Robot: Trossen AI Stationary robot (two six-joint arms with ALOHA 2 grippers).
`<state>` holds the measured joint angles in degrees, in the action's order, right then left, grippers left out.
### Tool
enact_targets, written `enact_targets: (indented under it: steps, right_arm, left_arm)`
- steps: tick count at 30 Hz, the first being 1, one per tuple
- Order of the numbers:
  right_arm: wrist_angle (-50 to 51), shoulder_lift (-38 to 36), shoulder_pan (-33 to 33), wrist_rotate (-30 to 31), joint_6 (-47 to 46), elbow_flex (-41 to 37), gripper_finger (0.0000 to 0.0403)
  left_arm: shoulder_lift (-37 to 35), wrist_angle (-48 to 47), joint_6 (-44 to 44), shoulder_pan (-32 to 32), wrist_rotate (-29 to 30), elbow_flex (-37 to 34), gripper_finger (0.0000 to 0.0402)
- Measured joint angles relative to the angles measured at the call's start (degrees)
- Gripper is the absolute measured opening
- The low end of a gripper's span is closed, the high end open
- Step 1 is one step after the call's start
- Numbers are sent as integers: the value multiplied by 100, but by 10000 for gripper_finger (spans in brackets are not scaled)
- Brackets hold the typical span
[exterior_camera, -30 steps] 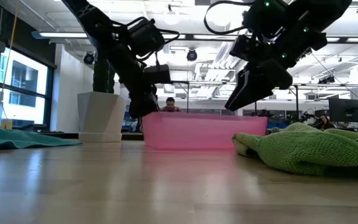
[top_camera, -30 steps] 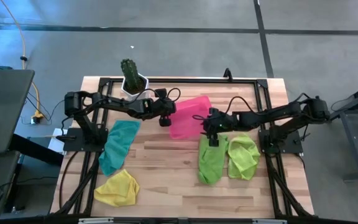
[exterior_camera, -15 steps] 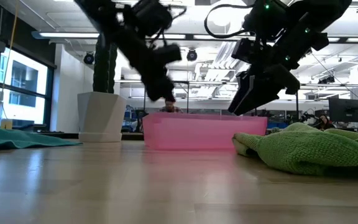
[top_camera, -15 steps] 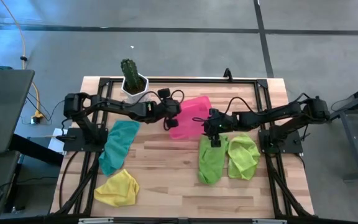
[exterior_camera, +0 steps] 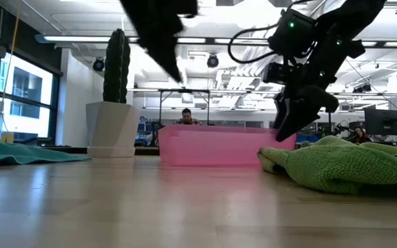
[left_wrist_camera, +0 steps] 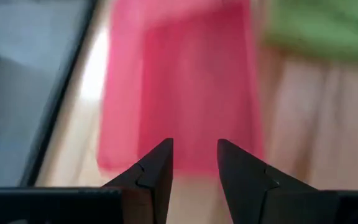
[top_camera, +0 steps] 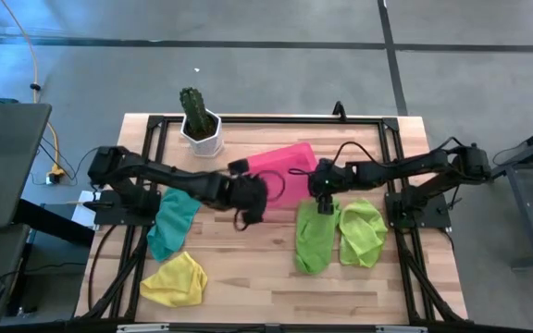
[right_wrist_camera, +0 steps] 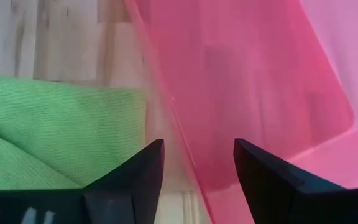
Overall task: Roll microfiber towels into tight, uniform cylinder then place into a basket
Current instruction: Roll the green microfiber cloth
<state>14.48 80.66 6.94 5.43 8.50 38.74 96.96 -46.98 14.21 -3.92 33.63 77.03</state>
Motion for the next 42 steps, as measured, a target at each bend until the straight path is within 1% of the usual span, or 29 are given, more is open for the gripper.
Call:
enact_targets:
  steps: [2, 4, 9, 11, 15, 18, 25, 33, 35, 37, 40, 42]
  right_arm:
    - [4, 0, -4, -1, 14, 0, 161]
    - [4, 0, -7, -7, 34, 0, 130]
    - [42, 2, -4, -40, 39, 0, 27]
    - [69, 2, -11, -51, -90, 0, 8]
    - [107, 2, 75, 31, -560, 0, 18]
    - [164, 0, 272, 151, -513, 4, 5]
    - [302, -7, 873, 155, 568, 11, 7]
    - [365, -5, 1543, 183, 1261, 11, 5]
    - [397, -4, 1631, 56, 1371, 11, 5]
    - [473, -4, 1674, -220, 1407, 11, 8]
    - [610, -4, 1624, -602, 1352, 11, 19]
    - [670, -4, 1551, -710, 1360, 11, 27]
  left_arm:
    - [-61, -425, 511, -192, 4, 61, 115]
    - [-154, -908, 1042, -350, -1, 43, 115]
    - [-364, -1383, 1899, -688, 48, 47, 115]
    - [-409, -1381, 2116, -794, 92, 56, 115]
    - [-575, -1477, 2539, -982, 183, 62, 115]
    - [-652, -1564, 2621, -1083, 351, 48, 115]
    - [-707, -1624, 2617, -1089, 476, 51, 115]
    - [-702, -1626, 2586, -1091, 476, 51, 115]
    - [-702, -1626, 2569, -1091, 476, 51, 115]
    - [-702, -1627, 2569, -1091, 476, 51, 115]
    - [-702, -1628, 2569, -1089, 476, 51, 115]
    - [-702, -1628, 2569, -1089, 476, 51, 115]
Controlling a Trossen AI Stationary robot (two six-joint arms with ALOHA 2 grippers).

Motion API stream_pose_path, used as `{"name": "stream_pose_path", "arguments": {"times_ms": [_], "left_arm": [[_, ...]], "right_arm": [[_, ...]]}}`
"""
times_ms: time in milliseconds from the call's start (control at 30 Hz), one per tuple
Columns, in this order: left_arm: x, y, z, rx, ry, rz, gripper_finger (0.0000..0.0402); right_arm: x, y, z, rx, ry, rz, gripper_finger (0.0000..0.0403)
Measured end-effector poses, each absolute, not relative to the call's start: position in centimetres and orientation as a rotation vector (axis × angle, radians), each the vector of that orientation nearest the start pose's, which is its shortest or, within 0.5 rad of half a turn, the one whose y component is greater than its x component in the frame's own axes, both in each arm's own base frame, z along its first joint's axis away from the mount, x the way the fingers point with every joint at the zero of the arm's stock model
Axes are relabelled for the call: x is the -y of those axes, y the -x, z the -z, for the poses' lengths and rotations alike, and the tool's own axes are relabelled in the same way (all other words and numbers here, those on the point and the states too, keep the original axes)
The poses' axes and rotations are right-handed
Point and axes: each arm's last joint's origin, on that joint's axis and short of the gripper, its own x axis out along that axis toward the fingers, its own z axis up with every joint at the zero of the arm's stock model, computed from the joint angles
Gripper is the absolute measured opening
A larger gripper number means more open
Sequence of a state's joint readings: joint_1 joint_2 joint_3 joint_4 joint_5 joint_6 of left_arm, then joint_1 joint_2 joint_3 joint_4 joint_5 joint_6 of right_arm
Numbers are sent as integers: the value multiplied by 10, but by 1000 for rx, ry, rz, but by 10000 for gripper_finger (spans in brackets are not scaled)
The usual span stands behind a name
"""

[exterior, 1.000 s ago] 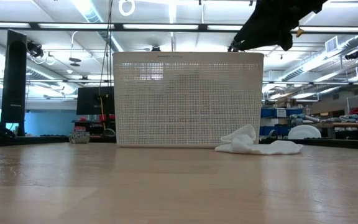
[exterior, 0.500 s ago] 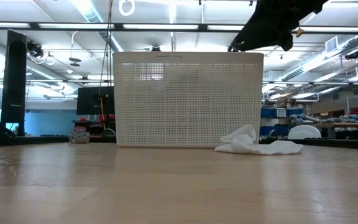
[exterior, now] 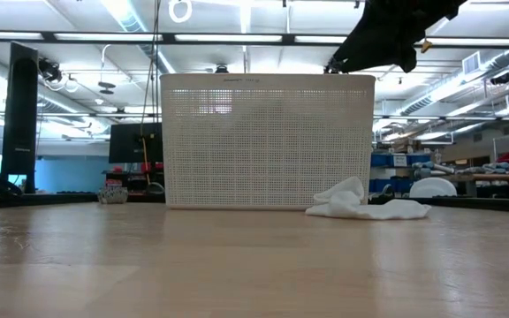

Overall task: Sort clothes
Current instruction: Put the white polo shirt into the laundry bin

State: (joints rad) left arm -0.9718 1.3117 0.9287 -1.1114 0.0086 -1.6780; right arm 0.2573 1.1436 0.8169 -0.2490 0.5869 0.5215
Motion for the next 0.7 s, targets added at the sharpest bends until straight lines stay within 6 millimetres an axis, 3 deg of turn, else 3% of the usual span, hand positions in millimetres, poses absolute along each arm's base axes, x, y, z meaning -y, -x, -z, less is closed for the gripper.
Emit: {"name": "stream_pose_path", "arguments": {"times_ms": [133,300,467,700], "left_arm": [[177,-121,-219,-1496,568,-512,100],[176,-121,-217,-1487,549,-532,18],[172,-122,-223,-1439,570,-519,3],[167,-134,-266,-1271,547,-501,1]], "right_arm": [[-45,-235,-272,-427,-268,446,148],[-45,-235,-272,-427,-268,445,148],[-46,-235,-272,-427,-268,444,148],[-46,-235,-272,-426,-269,444,148]]}}
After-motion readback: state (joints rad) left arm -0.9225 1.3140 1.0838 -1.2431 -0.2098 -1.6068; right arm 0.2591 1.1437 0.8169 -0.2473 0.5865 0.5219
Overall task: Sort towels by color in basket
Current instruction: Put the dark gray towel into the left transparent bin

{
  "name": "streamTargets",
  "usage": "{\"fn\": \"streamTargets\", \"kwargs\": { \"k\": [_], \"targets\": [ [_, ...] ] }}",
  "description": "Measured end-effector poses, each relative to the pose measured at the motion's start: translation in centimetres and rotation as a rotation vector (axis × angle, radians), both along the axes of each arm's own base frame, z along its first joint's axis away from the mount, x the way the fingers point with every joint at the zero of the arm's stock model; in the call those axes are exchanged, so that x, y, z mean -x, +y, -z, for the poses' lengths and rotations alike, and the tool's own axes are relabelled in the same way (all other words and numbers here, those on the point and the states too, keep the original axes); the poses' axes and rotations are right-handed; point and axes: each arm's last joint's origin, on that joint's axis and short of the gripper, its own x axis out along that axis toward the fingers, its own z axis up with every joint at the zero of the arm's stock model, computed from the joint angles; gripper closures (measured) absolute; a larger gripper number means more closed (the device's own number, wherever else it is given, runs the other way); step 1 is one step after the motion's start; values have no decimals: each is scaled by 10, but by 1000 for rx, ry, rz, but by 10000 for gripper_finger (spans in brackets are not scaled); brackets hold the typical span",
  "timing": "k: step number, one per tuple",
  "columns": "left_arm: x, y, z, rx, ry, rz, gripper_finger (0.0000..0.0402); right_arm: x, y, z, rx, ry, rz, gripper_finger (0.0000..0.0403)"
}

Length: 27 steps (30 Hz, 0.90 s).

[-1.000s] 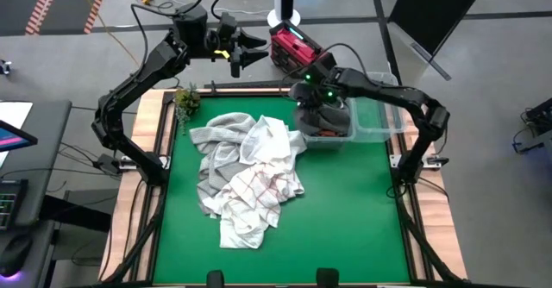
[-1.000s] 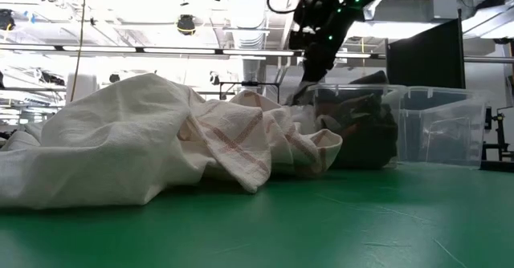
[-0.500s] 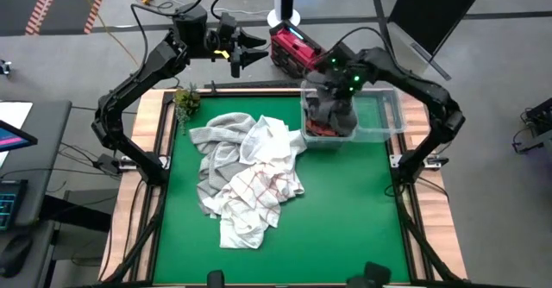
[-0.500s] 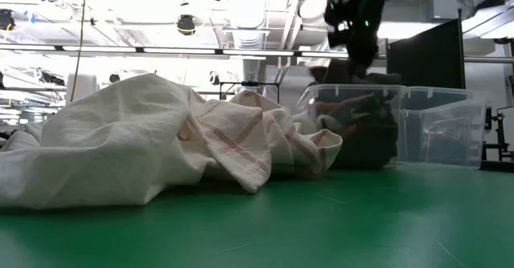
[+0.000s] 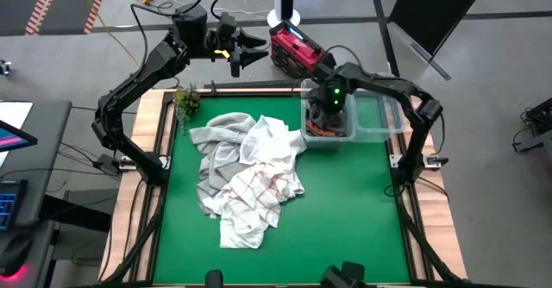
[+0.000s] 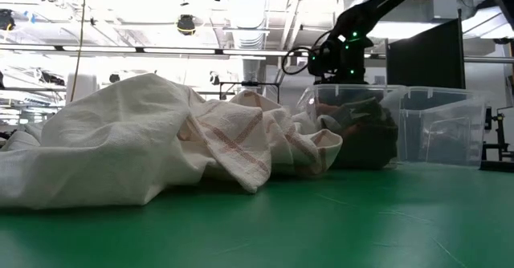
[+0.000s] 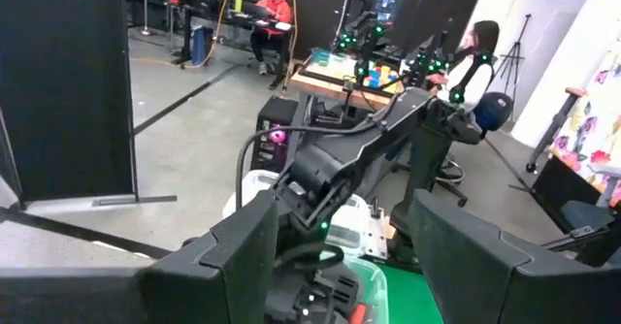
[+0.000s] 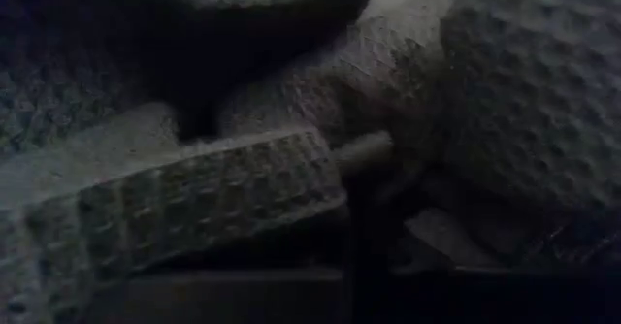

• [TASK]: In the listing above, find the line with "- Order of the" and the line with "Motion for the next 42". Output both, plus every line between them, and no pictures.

• [WRITTEN RESPONSE]:
- Order of the numbers:
  right_arm: wrist_angle (-50 to 51), shoulder_lift (-38 to 36), shoulder_pan (-33 to 33), wrist_rotate (-30 to 31), joint_6 (-47 to 46), elbow_flex (-41 to 37), gripper_finger (0.0000 to 0.0403)
  left_arm: shoulder_lift (-37 to 35), wrist_angle (-48 to 47), joint_6 (-44 to 44), shoulder_pan (-32 to 32), wrist_rotate (-29 to 30), elbow_flex (-37 to 34), gripper_finger (0.0000 to 0.0402)
- Measured joint angles relative to the angles measured at the call's start (degrees)
- Gripper is the absolute measured opening
- The low end of a gripper's span is closed, the high end open
- Step 1 is one step after the call's start
- Numbers are sent as integers: the value multiplied by 100, but by 10000 for gripper_finger (spans in brackets are not scaled)
- Brackets hold the typical span
[exterior_camera, -30 steps] 
[top_camera, -30 steps] 
[exterior_camera, -15 steps] 
[top_camera, -15 steps] 
[exterior_camera, +0 steps] 
[left_wrist_camera, +0 steps] 
[top_camera, +0 steps] 
[right_wrist_camera, +0 steps] 
Overall task: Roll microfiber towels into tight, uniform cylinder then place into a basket
Current instruction: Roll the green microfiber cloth
<state>14.48 80.66 6.94 5.43 8.50 38.74 96.96 -46.98 14.21 -3.92 33.63 77.03</state>
Motion for the next 42 steps, as measured, a target at each bend until the straight path is within 1% of the usual span, or 29 are given, more is open for the gripper.

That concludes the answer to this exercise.